66

In Java does it matter whether I instantiate a ZipOutputStream first, or the BufferedOutputStream first? Example:

FileOutputStream dest = new FileOutputStream(file);
ZipOutputStream zip = new ZipOutputStream(new BufferedOutputStream(dest));

// use zip output stream to write to

Or:

FileOutputStream dest = new FileOutputStream(file);
BufferedOutputStream out = new BufferedOutputStream(new ZipOutputStream(dest));

// use buffered stream to write to

In my non-scientific timings I can't seem to tell much of a difference here. I can't see anything in the Java API that says if one of these ways is necessary or preferred. Any advice? It seems like compressing the output first and then buffering it for writes would be more efficient.

Basil Bourque
  • 303,325
  • 100
  • 852
  • 1,154
jjathman
  • 12,536
  • 8
  • 29
  • 33
  • 2
    Theoretically, compressing then buffering is going to be faster. However, `GZipOutputStream` has an internal buffer, so it doesn't write individual bytes out to the underlying stream. Depending on the underlying stream type (eg, file vs socket) and the relative sizes of the buffers, you may or may not see any difference. – parsifal Jan 22 '13 at 17:47

2 Answers2

105

You should always wrap the BufferedOutputStream with the ZipOutputStream, never the other way around. See the below code:

FileOutputStream fos = new FileOutputStream("hello-world.zip");
BufferedOutputStream bos = new BufferedOutputStream(fos);
ZipOutputStream zos = new ZipOutputStream(bos);

try {
    for (int i = 0; i < 10; i++) {
        // not available on BufferedOutputStream
        zos.putNextEntry(new ZipEntry("hello-world." + i + ".txt"));
        zos.write("Hello World!".getBytes());
        // not available on BufferedOutputStream
        zos.closeEntry();
    }
}
finally {
    zos.close();
}

As the comments say the putNextEntry() and closeEntry() methods are not available on the BufferedOutputStream. Without calling those methods ZipOutputStream throws an exception java.util.zip.ZipException: no current ZIP entry.
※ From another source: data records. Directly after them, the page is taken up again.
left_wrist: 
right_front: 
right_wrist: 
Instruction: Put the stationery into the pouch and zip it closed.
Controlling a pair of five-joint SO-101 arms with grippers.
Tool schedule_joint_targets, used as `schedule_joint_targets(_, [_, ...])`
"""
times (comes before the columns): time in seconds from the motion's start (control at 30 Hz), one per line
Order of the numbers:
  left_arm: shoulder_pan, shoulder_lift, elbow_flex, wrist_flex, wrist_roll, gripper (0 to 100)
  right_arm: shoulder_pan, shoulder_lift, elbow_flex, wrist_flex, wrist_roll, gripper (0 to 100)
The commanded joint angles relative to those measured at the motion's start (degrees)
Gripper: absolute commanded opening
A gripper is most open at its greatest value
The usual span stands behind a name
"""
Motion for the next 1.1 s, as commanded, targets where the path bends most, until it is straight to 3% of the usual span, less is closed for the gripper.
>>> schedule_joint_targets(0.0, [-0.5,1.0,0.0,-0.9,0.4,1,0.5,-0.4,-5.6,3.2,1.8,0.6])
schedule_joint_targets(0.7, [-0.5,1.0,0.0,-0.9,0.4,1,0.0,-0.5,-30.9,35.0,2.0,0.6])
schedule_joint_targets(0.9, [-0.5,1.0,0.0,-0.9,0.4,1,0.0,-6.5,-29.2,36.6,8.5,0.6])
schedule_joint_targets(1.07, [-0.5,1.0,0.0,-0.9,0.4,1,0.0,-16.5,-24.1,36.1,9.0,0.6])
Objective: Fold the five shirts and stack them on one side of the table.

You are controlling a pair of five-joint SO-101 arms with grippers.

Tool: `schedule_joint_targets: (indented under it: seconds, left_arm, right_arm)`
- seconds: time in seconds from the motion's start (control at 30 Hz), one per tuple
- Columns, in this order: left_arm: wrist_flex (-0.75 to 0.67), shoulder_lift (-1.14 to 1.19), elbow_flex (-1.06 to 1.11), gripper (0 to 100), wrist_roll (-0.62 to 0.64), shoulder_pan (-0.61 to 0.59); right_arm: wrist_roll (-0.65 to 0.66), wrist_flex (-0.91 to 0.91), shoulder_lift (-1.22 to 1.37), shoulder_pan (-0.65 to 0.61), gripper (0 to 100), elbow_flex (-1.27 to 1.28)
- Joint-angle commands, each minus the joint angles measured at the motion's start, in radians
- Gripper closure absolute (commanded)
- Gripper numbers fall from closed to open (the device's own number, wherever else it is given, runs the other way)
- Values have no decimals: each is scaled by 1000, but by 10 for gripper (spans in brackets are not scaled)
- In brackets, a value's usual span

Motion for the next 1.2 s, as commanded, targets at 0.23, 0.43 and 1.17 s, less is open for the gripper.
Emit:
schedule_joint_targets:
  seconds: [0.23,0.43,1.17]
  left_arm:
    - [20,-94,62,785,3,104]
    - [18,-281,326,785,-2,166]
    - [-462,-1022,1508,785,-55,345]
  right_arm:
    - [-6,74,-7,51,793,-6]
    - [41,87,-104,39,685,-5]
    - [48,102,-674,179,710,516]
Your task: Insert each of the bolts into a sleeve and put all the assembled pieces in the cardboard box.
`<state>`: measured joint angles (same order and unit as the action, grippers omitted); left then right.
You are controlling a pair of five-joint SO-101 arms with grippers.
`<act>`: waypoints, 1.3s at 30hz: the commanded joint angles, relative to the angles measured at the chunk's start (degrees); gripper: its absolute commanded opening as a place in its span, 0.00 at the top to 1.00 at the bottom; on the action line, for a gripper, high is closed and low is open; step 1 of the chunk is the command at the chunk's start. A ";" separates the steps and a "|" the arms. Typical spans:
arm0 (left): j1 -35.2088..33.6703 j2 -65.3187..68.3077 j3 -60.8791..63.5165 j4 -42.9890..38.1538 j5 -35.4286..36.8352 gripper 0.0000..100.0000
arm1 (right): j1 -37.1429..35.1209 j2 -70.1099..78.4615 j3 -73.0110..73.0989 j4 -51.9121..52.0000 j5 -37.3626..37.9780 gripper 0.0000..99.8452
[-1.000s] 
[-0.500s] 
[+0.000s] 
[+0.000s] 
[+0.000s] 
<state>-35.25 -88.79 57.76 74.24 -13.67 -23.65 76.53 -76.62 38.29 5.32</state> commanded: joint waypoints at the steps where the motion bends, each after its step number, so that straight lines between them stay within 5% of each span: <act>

For the sake of completeness, it is worth noting that the finally clause only calls close() on the ZipOutputStream. This is because by convention all built-in Java output stream wrapper implementations propagate closing.

EDIT

I just tested it the other way around. It turns out that wrapping a ZipOutputStream with BufferedOutputStream and then only calling write() on it (without creating / closing entries) will not throw a ZipException. Instead the resulting ZIP file will be corrupt, without any entries inside it.

Daniel Dinnyes
  • 4,898
  • 3
  • 32
  • 44
  • 3
    In that case, is there any sense for buffering? I am not arguing here, just being curious if anyone checked, so far. – wst Apr 14 '16 at 08:45
  • 3
    As you can see in the first part of [MrSmith42's](http://stackoverflow.com/a/14462420/244935) answer, using an inner BufferedOutputStream could be potentially beneficial, by buffering the already compressed output stream before writing to the disk. You will use a bit more memory (for keeping the zip compressed bytes in the memory buffer before flushing to disk) but is more efficient, as disk I/O is done in larger chucks of bytes (the size of the buffer the BufferedOutputStream was initialized with). – Daniel Dinnyes Apr 27 '16 at 10:42
  • What [buffer size BufferedOutputStream](https://docs.oracle.com/javase/7/docs/api/java/io/BufferedOutputStream.html#BufferedOutputStream%28java.io.OutputStream,%20int%29) inside a `ZipOutputStream` is the most performant for you, you should [figure out](https://stackoverflow.com/questions/236861/how-do-you-determine-the-ideal-buffer-size-when-using-fileinputstream) yourself, – Daniel Dinnyes Apr 27 '16 at 10:53
24

You should:

ZipOutputStream out =  new ZipOutputStream(new BufferedOutputStream(dest));

because you want to buffer the writing to the disc (because this is much more efficient in big data blocks than in a lot of little ones).


This

new BufferedOutputStream(new ZipOutputStream(dest));

would buffer before zip compression. But this all happens in the memory and does not need buffering because a lot of little memory accesses are about the same speed as a few big ones. In memory general the needed time is proportional to the number of bytes read/write.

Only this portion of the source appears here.